Temporal Tree Representation for Similarity Computation between Medical Patients
Authors:
Abstract
Objective The aim of this study is to compute similarities between patient records in an electronic health record (EHR). This is an important problem because the availability of effective methods for the computation of patient similarity would allow for assistance with and automation of tasks such as patients stratification, medical prognosis and cohort selection, and for unlocking the potential of medical analytics methods for healthcare intelligence. However, health data in EHRs presents many challenges that make the automatic computation of patient similarity difficult; these include: temporal aspects, multivariate, heterogeneous and irregular data, and data sparsity.
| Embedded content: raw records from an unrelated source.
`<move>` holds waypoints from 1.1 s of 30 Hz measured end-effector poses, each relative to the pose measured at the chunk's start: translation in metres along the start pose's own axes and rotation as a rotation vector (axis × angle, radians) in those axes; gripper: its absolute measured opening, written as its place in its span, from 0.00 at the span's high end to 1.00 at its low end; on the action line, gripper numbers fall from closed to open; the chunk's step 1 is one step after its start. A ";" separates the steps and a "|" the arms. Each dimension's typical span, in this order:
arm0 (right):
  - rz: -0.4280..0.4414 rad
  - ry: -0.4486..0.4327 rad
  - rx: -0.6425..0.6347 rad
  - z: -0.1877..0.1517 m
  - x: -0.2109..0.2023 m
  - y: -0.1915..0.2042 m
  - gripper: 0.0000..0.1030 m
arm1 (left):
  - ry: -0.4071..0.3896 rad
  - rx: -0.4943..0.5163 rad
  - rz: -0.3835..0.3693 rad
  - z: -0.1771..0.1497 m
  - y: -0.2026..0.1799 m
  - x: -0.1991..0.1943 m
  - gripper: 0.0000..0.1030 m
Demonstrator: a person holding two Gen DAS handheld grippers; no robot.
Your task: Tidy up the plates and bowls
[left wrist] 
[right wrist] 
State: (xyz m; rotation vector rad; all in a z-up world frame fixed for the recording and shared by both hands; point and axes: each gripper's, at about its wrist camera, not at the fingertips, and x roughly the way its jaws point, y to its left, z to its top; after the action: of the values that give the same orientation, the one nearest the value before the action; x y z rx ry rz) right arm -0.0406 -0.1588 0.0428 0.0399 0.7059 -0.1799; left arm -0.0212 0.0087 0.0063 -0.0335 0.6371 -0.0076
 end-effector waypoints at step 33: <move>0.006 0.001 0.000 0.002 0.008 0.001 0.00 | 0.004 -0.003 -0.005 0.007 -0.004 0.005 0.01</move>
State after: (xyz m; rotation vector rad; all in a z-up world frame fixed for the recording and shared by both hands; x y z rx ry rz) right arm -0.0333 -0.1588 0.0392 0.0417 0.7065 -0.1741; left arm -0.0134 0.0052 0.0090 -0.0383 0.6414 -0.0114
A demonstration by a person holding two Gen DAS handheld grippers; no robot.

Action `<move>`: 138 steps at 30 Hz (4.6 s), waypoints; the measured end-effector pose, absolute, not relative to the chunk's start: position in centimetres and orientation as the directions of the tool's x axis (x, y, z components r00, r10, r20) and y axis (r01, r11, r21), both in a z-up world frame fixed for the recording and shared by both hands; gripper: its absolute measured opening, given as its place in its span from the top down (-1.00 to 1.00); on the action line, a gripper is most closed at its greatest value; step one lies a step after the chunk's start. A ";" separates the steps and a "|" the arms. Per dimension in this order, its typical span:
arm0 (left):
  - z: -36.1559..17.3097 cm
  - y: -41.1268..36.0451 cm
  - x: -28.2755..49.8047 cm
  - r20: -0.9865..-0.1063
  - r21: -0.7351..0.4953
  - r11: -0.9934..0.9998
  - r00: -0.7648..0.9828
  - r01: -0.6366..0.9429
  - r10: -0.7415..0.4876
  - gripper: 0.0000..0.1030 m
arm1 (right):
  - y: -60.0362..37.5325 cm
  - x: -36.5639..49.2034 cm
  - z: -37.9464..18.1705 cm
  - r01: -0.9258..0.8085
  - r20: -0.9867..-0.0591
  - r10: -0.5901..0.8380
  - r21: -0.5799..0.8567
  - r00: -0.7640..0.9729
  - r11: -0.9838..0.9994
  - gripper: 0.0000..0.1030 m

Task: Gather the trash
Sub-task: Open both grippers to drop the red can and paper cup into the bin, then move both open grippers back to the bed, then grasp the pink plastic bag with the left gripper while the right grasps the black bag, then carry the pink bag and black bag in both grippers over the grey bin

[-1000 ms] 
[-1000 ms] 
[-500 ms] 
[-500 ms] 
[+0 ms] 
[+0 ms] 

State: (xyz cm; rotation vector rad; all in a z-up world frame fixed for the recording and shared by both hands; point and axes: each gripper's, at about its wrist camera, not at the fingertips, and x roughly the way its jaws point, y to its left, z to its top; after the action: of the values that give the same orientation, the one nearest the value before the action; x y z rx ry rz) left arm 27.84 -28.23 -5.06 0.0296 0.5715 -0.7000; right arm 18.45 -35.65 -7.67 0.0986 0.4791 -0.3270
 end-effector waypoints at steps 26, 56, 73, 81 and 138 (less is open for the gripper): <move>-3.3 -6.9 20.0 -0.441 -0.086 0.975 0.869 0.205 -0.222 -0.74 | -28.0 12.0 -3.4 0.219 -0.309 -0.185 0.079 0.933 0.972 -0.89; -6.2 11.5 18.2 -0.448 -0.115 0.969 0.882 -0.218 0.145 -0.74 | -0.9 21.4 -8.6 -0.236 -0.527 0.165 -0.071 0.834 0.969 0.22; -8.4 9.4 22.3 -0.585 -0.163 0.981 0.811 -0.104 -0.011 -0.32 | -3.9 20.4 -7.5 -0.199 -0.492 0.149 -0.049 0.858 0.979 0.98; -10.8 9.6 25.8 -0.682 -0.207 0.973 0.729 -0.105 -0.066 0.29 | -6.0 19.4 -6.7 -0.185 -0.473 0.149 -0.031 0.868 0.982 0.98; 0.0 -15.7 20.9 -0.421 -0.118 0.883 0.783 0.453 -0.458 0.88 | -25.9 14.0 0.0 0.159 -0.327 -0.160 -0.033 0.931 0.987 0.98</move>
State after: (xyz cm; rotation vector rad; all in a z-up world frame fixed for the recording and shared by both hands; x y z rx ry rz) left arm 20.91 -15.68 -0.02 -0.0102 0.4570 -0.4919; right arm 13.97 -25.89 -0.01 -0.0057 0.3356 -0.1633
Materials and methods We propose a new method for EHR data representation called Temporal Tree: a temporal hierarchical representation which, based on temporal co-occurrence, preserves the compound information found at different levels in health data. In addition, this representation is augmented using the doc2vec embedding technique which here is exploited for patient similarity computation. We empirically investigate our proposed method, along with several state-of-the-art benchmarks, on a dataset of real world Intensive Care Unit (ICU) EHRs, for the task of identifying patients with a specific target diagnosis.
Results Our empirical results show that the Temporal Trees representation is significantly better than other traditional and state-of-the-art methods for representing patients and computing their similarities.
Conclusion Temporal trees capture the temporal relationships between medical, hierarchical data: this enables to effectively model the rich information provided within EHRs and thus the identification of similar patients.